REQUIRED ACTION.
The job is to find each line in the entries holding the string "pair" and copy that line.

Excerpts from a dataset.
★ ★ ★ ★ ★ ★ ★

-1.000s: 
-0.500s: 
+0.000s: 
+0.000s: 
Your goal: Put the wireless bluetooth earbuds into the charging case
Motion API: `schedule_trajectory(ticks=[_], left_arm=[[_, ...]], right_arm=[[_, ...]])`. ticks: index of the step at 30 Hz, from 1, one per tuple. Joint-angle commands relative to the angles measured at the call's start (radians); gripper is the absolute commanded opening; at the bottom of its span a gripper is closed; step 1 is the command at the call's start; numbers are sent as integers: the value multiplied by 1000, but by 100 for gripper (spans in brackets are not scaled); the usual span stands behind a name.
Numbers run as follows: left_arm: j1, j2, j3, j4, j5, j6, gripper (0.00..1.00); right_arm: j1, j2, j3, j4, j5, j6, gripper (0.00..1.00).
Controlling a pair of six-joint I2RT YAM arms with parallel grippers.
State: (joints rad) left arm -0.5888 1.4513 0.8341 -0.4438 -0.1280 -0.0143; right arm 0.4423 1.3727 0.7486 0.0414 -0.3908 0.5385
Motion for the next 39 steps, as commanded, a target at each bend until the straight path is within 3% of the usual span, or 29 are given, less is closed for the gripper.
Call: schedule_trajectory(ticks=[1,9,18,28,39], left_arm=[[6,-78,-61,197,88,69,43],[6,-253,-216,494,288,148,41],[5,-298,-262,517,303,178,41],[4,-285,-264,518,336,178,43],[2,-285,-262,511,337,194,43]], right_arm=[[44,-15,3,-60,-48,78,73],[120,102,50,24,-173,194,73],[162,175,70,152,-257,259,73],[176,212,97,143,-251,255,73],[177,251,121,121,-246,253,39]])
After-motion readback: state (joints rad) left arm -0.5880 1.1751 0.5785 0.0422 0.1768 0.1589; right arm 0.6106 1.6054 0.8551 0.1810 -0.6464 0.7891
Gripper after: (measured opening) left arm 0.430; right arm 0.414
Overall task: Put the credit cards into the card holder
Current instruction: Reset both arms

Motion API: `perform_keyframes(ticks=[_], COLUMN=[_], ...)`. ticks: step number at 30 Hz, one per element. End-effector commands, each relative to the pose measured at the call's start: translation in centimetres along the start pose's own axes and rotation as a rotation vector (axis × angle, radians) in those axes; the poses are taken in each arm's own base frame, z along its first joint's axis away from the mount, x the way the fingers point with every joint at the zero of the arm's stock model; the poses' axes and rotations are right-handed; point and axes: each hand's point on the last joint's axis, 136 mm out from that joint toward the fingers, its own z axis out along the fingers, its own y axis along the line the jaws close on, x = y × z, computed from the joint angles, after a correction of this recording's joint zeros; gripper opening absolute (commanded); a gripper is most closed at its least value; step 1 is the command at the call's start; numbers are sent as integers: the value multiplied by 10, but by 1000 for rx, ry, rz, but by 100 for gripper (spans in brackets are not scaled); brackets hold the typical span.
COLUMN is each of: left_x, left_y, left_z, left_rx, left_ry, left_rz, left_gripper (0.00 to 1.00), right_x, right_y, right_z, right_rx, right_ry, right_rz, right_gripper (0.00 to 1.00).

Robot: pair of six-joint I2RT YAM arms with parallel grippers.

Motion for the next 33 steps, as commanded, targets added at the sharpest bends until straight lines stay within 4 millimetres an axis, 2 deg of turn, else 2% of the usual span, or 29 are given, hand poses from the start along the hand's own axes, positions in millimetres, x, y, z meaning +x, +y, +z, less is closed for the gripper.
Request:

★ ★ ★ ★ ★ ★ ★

RESPONSE TO THE TASK.
Controlling a pair of six-joint I2RT YAM arms with parallel grippers.
Robot: pair of six-joint I2RT YAM arms with parallel grippers.

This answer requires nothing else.